* **ACTIVITY**
Give back the full listing exactly as it appears below.

* **SUPPLIED MATERIAL**

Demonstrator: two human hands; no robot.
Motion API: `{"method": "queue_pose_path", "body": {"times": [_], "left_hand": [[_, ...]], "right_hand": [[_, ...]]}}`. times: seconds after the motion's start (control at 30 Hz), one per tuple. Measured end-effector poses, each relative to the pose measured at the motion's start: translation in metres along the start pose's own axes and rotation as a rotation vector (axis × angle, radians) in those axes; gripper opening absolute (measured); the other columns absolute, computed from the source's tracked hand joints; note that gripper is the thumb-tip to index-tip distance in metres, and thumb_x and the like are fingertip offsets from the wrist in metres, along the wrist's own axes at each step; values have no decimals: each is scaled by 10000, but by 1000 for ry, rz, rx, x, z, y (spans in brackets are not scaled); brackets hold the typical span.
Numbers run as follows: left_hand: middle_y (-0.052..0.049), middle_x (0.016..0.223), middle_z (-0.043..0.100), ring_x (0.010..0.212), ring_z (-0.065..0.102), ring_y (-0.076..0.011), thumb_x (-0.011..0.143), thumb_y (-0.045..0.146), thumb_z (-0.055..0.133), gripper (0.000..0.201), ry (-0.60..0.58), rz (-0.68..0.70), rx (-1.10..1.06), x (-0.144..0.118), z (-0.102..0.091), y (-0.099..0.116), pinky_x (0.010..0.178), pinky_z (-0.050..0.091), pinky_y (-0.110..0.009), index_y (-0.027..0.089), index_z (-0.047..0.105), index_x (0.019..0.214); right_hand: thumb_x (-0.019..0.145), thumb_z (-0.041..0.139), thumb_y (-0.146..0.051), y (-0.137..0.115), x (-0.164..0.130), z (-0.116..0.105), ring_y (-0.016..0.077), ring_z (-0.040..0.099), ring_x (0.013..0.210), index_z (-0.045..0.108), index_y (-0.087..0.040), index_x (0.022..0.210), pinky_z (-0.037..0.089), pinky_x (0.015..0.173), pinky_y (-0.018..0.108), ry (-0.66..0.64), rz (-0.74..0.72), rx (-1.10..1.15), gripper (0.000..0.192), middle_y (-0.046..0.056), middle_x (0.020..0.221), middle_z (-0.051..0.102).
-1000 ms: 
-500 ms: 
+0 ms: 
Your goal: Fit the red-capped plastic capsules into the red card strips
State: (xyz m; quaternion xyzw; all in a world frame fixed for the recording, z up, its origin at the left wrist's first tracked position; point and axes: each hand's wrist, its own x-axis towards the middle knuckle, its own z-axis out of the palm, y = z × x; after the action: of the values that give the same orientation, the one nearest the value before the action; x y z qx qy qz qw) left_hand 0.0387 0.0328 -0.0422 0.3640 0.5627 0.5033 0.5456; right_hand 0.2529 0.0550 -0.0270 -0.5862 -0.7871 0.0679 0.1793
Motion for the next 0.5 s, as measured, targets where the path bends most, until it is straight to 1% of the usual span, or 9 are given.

* **EXERCISE RESPONSE**
Demonstrator: two human hands; no robot.
Motion API: `{"method": "queue_pose_path", "body": {"times": [_], "left_hand": [[_, ...]], "right_hand": [[_, ...]]}}`. times: seconds after the motion's start (control at 30 Hz), one per tuple. Measured end-effector poses, each relative to the pose measured at the motion's start: translation in metres along the start pose's own axes and rotation as a rotation vector (axis × angle, radians) in those axes; gripper opening absolute (measured); the other columns absolute, computed from the source's tracked hand joints; note that gripper is the thumb-tip to index-tip distance in metres, and thumb_x and the like are fingertip offsets from the wrist in metres, along the wrist's own axes at each step; values have no decimals: each is scaled by 10000, but by 1000 for ry, rz, rx, x, z, y (spans in brackets are not scaled); brackets hold the typical span.
Numbers run as follows: left_hand: middle_y (-0.052..0.049), middle_x (0.016..0.223), middle_z (-0.043..0.100), ring_x (0.010..0.212), ring_z (-0.065..0.102), ring_y (-0.076..0.011), thumb_x (-0.011..0.143), thumb_y (-0.045..0.146), thumb_z (-0.055..0.133), gripper (0.000..0.201), ry (-0.60..0.58), rz (-0.68..0.70), rx (-1.10..1.06), x (-0.144..0.118), z (-0.102..0.091), y (-0.099..0.116), pinky_x (0.010..0.178), pinky_z (-0.050..0.091), pinky_y (-0.110..0.009), index_y (-0.027..0.089), index_z (-0.047..0.105), index_x (0.019..0.214); right_hand: thumb_x (-0.019..0.145), thumb_z (-0.041..0.139), thumb_y (-0.146..0.051), y (-0.137..0.115), x (-0.164..0.130), z (-0.116..0.105), ring_y (-0.016..0.077), ring_z (-0.040..0.099), ring_x (0.013..0.210), index_z (-0.045..0.108), index_y (-0.087..0.040), index_x (0.022..0.210), pinky_z (-0.037..0.089), pinky_x (0.015..0.173), pinky_y (-0.018..0.108), ry (-0.66..0.64), rz (-0.74..0.72), rx (-1.10..1.15), gripper (0.000..0.192), middle_y (-0.046..0.056), middle_x (0.020..0.221), middle_z (-0.051..0.102).
-1000 ms: 
-500 ms: 
+0 ms: 
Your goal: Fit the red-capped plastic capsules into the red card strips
State: (xyz m; quaternion xyzw; all in a world frame fixed for the recording, z up, its origin at the left wrist's first tracked position; point and axes: each hand's wrist, its own x-axis towards the middle knuckle, its own z-axis out of the palm, y = z × x; after the action: of the values that give the same orientation, the one nearest the value before the action; x y z qx qy qz qw) left_hand 0.0387 0.0328 -0.0422 0.3640 0.5627 0.5033 0.5456; right_hand 0.2529 0.0550 -0.0270 -0.5862 -0.7871 0.0679 0.1793
Motion for the next 0.5 s, as measured, targets where the path bends most, until it is straight to 1% of the usual span, or 9 are given.

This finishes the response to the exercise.